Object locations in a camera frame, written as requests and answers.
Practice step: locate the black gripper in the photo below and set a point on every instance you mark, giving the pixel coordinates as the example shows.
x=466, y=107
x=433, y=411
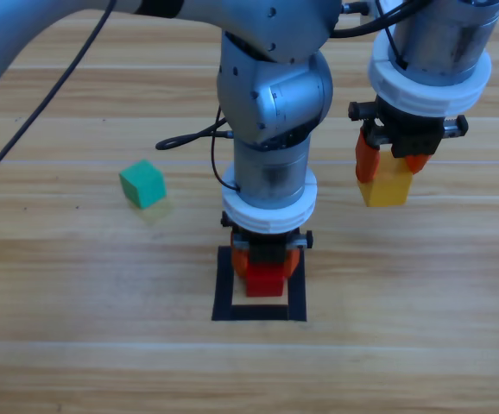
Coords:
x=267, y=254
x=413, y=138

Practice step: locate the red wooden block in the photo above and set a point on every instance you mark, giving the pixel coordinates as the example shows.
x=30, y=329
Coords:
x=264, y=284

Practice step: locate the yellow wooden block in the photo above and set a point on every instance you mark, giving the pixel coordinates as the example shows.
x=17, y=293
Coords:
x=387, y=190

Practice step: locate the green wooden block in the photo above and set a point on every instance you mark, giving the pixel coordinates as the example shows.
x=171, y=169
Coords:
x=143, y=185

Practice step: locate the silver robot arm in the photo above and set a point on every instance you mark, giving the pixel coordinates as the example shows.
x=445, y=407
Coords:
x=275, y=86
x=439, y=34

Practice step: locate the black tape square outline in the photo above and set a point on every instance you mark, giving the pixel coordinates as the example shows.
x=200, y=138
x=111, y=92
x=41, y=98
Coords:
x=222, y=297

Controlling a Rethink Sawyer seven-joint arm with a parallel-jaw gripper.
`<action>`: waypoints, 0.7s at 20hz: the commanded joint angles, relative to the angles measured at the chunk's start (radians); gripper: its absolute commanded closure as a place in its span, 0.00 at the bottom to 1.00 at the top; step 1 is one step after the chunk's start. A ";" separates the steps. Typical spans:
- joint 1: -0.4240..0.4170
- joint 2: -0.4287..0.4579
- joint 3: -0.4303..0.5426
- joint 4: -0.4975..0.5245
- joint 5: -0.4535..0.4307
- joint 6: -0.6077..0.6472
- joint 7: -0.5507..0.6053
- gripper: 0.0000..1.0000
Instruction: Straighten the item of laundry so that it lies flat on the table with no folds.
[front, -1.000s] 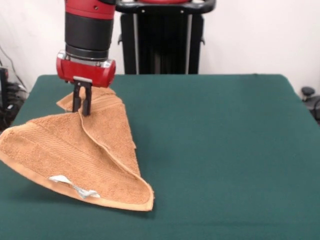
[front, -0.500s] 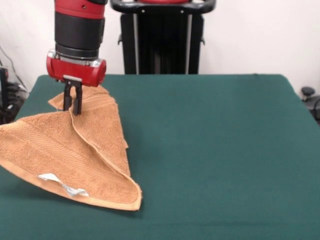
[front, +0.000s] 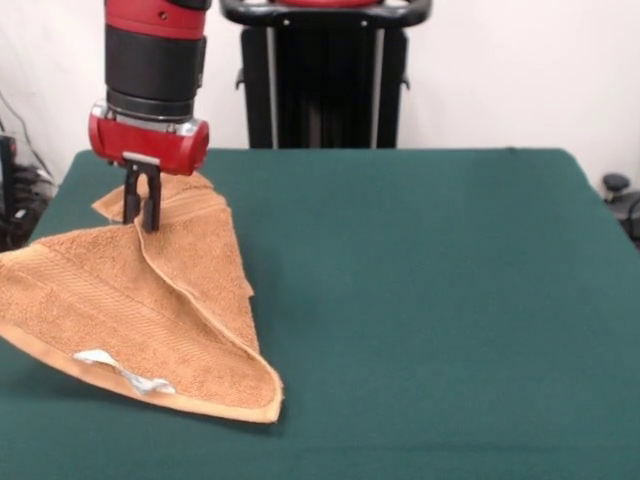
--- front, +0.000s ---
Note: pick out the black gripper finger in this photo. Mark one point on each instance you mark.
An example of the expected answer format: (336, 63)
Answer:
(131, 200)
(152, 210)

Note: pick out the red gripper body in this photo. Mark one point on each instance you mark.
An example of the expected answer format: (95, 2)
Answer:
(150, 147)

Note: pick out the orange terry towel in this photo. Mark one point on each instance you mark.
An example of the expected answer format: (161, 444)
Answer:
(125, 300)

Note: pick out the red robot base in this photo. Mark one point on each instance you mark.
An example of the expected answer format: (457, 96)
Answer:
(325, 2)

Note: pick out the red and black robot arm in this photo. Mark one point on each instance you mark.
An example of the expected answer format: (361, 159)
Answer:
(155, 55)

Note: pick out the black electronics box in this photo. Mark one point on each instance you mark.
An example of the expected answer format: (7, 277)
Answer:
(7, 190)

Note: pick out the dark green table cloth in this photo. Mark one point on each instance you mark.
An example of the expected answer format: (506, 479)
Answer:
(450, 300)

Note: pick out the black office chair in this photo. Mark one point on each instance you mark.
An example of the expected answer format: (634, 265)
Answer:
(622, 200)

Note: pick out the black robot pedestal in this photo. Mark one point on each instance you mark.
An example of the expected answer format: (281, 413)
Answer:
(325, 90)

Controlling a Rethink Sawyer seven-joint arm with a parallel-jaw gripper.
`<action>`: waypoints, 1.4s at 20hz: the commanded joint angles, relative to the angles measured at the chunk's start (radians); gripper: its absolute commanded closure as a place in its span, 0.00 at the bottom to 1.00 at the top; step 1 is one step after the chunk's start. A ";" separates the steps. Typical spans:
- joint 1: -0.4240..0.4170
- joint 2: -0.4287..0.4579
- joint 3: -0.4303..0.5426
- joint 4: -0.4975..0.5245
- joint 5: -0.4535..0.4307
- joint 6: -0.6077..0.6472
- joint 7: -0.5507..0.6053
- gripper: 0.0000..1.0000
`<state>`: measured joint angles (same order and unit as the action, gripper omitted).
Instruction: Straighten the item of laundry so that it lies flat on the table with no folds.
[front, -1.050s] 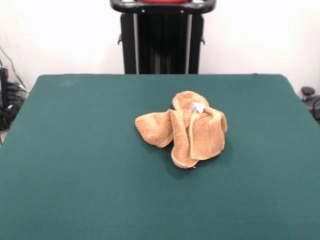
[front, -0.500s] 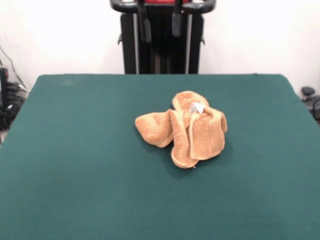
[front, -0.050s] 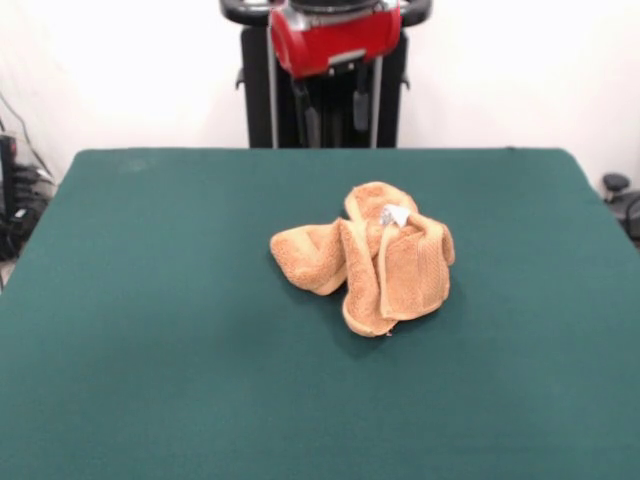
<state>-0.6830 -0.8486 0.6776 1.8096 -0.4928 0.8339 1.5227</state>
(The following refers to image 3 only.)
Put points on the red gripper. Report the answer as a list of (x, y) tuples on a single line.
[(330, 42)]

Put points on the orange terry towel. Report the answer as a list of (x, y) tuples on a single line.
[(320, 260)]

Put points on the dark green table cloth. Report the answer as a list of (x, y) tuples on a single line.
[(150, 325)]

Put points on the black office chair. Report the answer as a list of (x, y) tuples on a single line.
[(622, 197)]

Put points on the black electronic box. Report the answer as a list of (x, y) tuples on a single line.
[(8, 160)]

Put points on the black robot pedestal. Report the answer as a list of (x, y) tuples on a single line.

**Instructions to follow**. Find all lines holding the word "pedestal" in the records above and copy them.

**Exercise output**.
Note: pick out the black robot pedestal in this photo. Mark one point on each instance you mark.
Put points on the black robot pedestal. Report the answer as a list of (x, y) tuples on a single line.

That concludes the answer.